> **WORK REQUIRED**: Could you count the lines in the data that contain "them"? Reply with the number only.

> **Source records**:

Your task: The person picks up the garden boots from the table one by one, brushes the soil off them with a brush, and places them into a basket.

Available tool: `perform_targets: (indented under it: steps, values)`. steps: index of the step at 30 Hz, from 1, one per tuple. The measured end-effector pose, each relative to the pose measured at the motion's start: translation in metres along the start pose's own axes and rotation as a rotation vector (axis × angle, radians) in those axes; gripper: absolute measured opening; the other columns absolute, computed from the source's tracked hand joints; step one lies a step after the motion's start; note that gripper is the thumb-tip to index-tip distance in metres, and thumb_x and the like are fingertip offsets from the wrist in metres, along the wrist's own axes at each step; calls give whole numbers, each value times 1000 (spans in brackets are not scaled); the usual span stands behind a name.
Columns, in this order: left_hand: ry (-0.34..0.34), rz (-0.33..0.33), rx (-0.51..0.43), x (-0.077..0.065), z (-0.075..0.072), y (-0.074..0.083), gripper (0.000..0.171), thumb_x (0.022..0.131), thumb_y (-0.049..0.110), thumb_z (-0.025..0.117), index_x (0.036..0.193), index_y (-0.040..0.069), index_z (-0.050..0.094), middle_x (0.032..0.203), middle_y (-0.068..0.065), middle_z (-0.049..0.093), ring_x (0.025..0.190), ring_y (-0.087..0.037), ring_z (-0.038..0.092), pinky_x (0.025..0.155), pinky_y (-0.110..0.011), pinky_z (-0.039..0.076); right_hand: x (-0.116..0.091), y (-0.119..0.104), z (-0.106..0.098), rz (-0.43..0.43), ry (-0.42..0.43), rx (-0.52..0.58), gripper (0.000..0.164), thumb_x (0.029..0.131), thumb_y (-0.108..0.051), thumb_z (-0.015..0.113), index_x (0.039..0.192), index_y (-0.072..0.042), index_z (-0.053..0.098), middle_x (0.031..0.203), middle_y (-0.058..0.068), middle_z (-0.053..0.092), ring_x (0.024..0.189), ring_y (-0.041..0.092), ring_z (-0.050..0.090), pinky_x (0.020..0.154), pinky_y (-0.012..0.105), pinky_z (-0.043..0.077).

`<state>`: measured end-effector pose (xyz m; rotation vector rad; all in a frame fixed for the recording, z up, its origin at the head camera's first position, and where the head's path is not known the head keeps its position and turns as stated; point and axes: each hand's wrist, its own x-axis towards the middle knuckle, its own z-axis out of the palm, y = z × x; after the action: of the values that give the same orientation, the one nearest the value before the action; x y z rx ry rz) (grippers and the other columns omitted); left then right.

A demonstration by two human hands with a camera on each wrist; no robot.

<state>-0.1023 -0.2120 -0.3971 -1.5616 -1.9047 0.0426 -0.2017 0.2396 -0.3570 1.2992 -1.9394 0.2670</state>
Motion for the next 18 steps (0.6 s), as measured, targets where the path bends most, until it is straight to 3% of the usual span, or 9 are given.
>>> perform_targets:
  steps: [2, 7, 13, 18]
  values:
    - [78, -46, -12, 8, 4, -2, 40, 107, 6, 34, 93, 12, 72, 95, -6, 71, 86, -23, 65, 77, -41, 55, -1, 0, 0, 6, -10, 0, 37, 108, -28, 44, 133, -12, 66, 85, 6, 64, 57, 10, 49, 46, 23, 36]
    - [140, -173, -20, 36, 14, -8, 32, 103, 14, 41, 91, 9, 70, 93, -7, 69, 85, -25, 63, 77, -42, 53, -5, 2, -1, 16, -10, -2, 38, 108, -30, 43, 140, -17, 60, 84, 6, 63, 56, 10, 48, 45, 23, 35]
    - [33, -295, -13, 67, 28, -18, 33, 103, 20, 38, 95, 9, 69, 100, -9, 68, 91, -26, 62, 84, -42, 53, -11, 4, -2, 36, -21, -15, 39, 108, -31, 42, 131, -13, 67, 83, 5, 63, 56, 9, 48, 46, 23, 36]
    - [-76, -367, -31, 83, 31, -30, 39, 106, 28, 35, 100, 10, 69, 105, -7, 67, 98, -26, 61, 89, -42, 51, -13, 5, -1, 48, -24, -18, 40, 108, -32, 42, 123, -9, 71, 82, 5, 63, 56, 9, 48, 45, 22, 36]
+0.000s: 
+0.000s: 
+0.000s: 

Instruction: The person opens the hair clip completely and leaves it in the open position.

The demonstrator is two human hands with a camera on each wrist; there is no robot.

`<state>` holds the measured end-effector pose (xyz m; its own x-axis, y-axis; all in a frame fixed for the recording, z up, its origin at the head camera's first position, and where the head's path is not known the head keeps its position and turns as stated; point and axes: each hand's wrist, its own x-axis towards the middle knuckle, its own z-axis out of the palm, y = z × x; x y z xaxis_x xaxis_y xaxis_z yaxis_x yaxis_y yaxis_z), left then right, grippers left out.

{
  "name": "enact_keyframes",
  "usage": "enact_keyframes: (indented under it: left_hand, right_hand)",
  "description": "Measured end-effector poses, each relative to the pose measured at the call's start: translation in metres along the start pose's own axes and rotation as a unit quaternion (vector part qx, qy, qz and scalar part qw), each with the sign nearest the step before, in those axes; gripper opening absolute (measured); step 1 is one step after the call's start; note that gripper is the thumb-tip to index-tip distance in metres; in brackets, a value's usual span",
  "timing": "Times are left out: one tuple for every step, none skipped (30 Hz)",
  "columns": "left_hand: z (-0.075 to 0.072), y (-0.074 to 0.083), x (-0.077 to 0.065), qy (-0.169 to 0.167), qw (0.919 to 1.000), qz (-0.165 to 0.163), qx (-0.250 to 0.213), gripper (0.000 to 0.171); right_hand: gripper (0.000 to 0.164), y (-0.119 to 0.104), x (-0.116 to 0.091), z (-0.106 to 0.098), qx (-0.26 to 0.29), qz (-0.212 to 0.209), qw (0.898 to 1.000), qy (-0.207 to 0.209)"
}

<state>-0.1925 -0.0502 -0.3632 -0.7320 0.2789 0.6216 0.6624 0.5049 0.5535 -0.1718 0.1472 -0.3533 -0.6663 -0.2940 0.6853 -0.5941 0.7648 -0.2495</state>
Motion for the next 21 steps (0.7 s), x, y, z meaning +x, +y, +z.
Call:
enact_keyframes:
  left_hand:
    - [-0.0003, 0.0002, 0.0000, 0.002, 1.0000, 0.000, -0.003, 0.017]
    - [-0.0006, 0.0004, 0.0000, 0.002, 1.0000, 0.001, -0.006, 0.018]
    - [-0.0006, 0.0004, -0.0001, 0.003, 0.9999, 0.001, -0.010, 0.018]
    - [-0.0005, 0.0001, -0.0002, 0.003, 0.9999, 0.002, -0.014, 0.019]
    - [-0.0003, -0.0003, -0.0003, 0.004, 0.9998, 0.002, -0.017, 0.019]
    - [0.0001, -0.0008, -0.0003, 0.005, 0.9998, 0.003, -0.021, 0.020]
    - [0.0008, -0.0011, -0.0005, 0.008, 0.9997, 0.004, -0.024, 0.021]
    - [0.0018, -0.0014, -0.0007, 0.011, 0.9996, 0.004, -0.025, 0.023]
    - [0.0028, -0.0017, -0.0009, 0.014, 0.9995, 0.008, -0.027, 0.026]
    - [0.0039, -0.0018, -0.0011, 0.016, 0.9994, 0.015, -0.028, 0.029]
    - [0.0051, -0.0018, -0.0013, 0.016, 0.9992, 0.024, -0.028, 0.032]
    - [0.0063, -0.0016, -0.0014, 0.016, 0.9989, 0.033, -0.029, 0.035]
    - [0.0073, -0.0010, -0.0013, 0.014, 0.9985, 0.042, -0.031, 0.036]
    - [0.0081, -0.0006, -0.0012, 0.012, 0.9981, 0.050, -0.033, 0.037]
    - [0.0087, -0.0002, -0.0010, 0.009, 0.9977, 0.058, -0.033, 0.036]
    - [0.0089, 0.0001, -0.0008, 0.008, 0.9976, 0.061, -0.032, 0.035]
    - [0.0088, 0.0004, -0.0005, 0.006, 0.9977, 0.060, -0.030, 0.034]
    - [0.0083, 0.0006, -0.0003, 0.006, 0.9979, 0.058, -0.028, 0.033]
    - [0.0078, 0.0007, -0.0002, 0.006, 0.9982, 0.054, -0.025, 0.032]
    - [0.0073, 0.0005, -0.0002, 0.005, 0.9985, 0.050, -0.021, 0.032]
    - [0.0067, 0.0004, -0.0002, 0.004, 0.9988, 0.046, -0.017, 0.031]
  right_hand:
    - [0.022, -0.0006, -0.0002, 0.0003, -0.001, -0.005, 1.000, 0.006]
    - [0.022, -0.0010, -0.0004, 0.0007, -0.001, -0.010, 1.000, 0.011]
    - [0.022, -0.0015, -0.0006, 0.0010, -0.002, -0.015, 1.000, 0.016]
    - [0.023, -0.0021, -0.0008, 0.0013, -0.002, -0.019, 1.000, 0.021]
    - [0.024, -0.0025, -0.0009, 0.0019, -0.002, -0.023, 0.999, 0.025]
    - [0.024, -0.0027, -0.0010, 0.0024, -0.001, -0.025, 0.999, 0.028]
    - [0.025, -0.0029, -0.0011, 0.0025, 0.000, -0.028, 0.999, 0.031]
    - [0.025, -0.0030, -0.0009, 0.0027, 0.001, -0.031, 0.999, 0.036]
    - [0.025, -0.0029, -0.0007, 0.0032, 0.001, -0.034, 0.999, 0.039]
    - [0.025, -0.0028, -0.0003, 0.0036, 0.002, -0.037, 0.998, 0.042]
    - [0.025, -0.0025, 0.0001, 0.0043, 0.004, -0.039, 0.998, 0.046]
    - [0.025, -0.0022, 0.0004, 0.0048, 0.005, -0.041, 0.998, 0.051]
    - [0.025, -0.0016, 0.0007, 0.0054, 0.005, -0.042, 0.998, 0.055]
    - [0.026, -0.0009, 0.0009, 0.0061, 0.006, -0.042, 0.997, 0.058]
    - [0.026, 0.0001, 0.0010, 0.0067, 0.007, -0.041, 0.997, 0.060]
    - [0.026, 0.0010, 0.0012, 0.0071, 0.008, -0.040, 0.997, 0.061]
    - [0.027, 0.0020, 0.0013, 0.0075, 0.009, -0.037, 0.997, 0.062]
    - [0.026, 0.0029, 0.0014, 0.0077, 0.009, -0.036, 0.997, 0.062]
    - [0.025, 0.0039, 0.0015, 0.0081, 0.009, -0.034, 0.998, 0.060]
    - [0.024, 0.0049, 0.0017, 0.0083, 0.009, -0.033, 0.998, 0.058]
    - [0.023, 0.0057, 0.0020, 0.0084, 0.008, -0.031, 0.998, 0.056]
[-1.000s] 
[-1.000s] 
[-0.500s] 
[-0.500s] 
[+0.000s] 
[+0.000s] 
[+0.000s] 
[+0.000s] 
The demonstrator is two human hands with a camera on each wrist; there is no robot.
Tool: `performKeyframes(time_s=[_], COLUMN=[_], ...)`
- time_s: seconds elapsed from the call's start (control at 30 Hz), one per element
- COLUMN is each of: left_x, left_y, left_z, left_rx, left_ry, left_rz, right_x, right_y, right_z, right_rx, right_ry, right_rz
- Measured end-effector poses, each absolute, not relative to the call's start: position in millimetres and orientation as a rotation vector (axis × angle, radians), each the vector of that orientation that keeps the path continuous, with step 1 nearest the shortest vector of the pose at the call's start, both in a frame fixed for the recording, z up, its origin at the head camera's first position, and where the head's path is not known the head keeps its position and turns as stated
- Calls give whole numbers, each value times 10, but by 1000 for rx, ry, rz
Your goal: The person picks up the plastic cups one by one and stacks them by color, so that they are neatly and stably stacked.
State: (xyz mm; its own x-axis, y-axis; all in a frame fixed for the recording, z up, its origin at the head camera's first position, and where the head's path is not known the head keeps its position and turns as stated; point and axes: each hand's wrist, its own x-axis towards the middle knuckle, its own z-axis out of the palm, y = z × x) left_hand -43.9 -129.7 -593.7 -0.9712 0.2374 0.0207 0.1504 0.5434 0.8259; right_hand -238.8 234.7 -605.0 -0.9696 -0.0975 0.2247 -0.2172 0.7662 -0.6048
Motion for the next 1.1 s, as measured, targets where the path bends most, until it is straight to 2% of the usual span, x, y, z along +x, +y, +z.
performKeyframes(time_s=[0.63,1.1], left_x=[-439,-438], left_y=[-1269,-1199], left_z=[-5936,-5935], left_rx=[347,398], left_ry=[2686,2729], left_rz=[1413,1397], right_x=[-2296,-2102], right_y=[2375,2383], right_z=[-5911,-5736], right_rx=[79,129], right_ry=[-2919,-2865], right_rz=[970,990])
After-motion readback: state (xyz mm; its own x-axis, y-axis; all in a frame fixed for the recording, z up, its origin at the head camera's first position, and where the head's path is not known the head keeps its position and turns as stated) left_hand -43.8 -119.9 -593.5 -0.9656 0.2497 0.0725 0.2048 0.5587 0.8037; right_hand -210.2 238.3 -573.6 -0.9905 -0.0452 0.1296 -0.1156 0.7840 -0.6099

> **COMPLETED EXERCISE**: 2